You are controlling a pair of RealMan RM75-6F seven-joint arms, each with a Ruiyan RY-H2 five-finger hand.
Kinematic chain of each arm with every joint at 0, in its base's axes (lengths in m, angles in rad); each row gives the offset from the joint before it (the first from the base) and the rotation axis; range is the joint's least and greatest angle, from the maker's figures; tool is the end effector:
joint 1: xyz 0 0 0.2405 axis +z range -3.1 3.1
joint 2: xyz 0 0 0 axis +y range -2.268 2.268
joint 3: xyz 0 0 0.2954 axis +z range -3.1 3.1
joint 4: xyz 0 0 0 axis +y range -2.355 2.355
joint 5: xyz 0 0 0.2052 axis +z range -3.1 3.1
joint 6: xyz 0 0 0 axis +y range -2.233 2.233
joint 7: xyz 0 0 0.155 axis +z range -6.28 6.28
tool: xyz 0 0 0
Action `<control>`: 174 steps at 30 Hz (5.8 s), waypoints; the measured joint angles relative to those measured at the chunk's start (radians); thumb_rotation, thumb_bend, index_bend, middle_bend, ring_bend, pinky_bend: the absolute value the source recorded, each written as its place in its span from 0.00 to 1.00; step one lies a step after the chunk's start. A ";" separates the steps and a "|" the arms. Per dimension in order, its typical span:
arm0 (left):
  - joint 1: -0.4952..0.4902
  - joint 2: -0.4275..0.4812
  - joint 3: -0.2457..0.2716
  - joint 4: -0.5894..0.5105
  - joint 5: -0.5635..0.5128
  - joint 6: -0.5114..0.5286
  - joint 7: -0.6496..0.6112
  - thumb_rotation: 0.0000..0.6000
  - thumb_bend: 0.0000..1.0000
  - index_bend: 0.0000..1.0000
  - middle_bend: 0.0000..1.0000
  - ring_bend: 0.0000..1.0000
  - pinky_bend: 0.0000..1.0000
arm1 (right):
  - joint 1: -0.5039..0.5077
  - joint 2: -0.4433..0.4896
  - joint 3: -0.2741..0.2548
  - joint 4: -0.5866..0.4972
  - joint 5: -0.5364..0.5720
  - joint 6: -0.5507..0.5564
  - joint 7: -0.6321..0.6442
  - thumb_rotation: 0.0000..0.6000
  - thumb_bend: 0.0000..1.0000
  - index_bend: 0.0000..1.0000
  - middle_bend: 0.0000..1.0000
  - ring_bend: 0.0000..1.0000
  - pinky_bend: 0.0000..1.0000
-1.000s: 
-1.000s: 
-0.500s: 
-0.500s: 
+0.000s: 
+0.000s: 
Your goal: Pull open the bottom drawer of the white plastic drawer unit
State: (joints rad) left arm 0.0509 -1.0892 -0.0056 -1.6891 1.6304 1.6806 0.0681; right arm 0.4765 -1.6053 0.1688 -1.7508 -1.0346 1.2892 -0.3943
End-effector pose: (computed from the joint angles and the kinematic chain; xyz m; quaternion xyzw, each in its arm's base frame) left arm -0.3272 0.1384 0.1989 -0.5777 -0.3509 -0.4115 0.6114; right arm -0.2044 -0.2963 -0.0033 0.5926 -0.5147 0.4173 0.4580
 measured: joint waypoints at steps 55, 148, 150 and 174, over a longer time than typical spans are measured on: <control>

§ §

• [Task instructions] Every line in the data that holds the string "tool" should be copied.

• [Written answer]
Kinematic chain of each arm with every joint at 0, in its base's axes (lengths in m, angles in rad); each row gives the offset from the joint before it (the first from the base) and the rotation axis; range is the joint's least and greatest angle, from the maker's figures; tool is the end effector:
tool: xyz 0 0 0

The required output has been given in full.